Les inondations, les fermes et la rivière qui a rugi

Ces mots décrivent bien la scène que j’ai rencontrée en janvier, quelque 70 ans après la publication du roman. La sécheresse semblait un lointain souvenir ; les coteaux verdoyants contrastaient avec le courant rapide et boueux des Salinas. Le long de River Road, j’ai rencontré un couple qui faisait sa promenade matinale sur un chemin boueux le long des Salinas gonflées. Au cours des près de 30 ans qu’ils ont vécu en ville, l’homme m’a dit qu’il n’avait jamais vu les Salinas aussi vastes – même si, a-t-il ajouté, au cours des décennies passées, la rivière avait un débit plus important et plus régulier. “Il y avait un abattoir juste ici”, a-t-il dit en désignant une rangée de maisons au bord de la rivière. « Ils déversaient du sang directement dans la rivière. L’eau était toujours rouge.

Alors que je quittais la ville sur la route 101, la pluie a commencé à tomber, battant le pare-brise. Dans les brèves pauses entre les averses, la terre s’est transformée en un paysage de rêve brumeux. Je me suis arrêté à un retrait surplombant la rivière et l’immense champ pétrolifère de San Ardo. Un arc-en-ciel s’est arqué au-dessus de la chaîne de Gabilan au loin. Quelques mois plus tôt, ces collines étaient inondées de soleil et désolées. Maintenant, ils brillaient d’un vert vif, et la rivière coulait avec un rugissement, emportant des dizaines de rondins massifs dans son courant.

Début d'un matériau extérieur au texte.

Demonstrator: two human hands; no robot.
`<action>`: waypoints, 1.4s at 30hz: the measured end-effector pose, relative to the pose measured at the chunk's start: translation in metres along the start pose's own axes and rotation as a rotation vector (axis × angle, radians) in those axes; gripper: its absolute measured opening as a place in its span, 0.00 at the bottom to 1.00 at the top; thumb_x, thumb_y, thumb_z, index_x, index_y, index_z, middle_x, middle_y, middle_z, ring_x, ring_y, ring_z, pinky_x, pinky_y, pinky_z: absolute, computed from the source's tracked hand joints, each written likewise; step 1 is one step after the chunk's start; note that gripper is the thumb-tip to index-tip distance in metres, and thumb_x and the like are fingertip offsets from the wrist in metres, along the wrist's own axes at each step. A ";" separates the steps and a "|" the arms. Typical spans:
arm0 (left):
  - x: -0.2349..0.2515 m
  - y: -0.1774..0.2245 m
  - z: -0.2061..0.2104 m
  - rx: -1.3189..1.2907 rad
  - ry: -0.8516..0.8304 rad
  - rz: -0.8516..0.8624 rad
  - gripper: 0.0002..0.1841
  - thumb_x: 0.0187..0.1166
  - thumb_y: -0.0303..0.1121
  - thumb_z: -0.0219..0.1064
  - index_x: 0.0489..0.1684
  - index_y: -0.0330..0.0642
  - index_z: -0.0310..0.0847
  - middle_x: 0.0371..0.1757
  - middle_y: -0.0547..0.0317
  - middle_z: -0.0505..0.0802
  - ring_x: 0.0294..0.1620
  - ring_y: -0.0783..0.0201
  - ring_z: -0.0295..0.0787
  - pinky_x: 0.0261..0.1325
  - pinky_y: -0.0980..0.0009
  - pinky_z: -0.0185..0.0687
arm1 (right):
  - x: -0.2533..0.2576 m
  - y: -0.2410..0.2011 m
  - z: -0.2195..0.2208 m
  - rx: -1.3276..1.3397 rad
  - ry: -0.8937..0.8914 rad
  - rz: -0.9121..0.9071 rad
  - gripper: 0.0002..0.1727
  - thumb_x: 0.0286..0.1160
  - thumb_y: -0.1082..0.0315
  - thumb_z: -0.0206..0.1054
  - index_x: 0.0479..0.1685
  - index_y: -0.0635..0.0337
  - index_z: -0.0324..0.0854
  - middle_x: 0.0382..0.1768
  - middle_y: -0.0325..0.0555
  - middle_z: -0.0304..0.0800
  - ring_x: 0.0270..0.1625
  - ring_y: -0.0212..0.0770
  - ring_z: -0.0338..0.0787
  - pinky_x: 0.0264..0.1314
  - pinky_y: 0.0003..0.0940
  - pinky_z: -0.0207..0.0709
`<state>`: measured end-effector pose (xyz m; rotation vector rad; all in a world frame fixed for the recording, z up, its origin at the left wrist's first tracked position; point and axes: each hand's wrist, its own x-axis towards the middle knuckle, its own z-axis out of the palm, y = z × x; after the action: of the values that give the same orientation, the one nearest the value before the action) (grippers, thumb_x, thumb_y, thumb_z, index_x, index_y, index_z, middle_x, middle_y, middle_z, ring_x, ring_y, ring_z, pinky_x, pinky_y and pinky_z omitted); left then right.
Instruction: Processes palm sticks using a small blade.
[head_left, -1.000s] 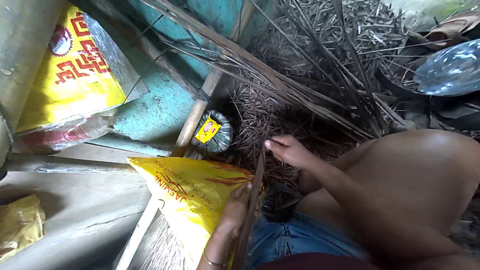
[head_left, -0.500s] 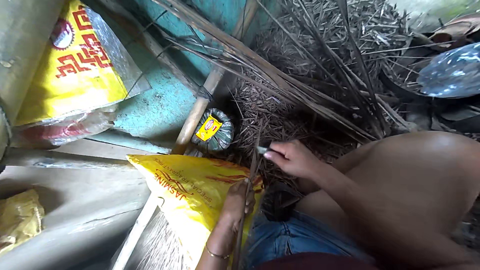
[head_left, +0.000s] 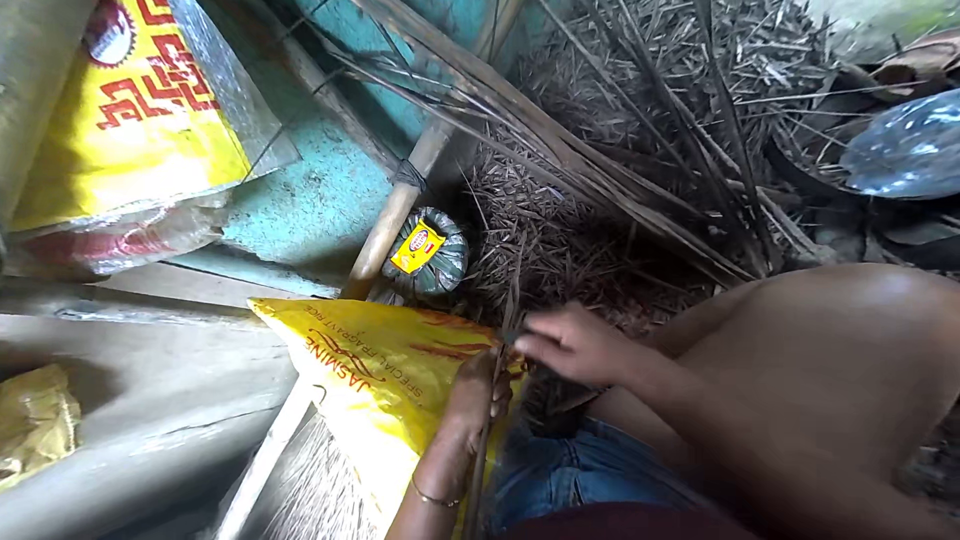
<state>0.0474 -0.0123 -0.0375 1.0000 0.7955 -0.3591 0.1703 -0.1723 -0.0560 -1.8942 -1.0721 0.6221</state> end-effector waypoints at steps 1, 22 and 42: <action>-0.001 0.002 0.002 -0.003 0.023 0.005 0.19 0.97 0.35 0.38 0.36 0.45 0.72 0.12 0.72 0.69 0.07 0.80 0.59 0.10 0.85 0.56 | -0.001 -0.004 0.009 0.018 -0.063 -0.074 0.27 0.89 0.47 0.54 0.32 0.61 0.83 0.18 0.43 0.75 0.23 0.40 0.78 0.27 0.42 0.71; -0.012 0.010 -0.011 0.076 -0.033 0.115 0.19 0.97 0.38 0.37 0.43 0.40 0.73 0.18 0.65 0.75 0.14 0.74 0.73 0.18 0.81 0.73 | 0.012 0.034 -0.060 1.197 0.508 0.616 0.35 0.93 0.39 0.29 0.55 0.50 0.80 0.21 0.34 0.82 0.19 0.30 0.81 0.20 0.24 0.76; -0.021 0.002 -0.019 -0.071 -0.066 0.086 0.12 0.94 0.32 0.49 0.45 0.39 0.78 0.27 0.61 0.86 0.22 0.74 0.83 0.26 0.82 0.81 | 0.006 -0.028 0.027 0.534 -0.024 0.198 0.09 0.84 0.62 0.60 0.36 0.54 0.79 0.20 0.23 0.69 0.20 0.16 0.67 0.25 0.14 0.63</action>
<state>0.0263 0.0034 -0.0260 0.9477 0.6985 -0.2862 0.1416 -0.1479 -0.0459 -1.5295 -0.6472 0.9405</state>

J’espérais atteindre le bord de l’eau par une route pétrolifère défoncée. Mais une barricade et deux camions de sécurité privés ont bloqué le passage. À l’intérieur de l’un des véhicules, un homme s’est allongé sur son siège, apparemment endormi.

C’est seulement parce que j’ai parcouru ce tronçon de la route 101 des dizaines, voire des centaines de fois que j’ai commencé à remarquer qu’il n’y a pas de sorties panoramiques pour attirer l’attention sur la rivière homonyme de la vallée, pas de réserves ou de parcs au bord de la rivière. Habituellement, le seul signe qu’une rivière est là est un gribouillis bleu sur une carte GPS – une abstraction qui masque la réalité, à savoir que ce qui reste de la rivière est éternellement lié à l’industrie.

Le Salinas est négligé, je pense, en partie parce que c’est par nature un fleuve furtif. Il commence par une série de ruisseaux obscurs, dont beaucoup sont intermittents, traversant les forêts de pins chaparral et de basse altitude des chaînes de montagnes Temblor et Coast. Son anonymat est renforcé par le fait que la rivière est, sur la majeure partie de sa longueur, inaccessible ; il coupe à travers la propriété privée ou le long des marges de petites villes isolées telles que Chualar, Gonzalez, San Ardo, Soledad, San Miguel.

Ces petites villes agricoles, fondées par des colons et des missionnaires espagnols au XVIIIe siècle, sont aujourd’hui installées dans un paysage agricole qui produit collectivement 28 % des fraises du pays, 57 % de son céleri et 70 % de sa laitue. Le comté de Monterey est également devenu l’un des principaux producteurs de raisins de cuve du pays. Chaque fois que vous prenez une gorgée de cabernet ou une bouchée de salade César, il y a de fortes chances que vous buviez essentiellement des Salinas.

Au cours de la dernière décennie, le manque d’eau a imposé un lourd tribut aux fermes et aux ouvriers agricoles de la vallée de Salinas. Maintenant, le problème était trop d’eau – ou du moins trop d’eau, trop rapidement. Avec des milliers d’acres sous l’eau, des dizaines d’ouvriers agricoles se sont soudainement retrouvés sans travail. Pourtant, j’en ai vu des dizaines dans les champs, peinant dans la tempête. Vêtus d’arrosoirs, ils se sont penchés sur des rangées boueuses de baies et de légumes, ramassant ce qu’ils pouvaient avant que les eaux de crue n’emportent la récolte. Même en cas de catastrophe, l’économie déshumanisante de la vallée de Salinas prévalait : la vie des ouvriers agricoles était clairement moins valorisée que les cultures qu’ils cultivaient. Pendant ce temps, leurs propres quartiers ont été les plus touchés par les inondations. Ils ont été pris au piège entre la montée des eaux de crue et la perte de salaires. L’inondation de la vallée de Salinas a eu le plus grand impact sur les personnes qui pouvaient le moins se le permettre.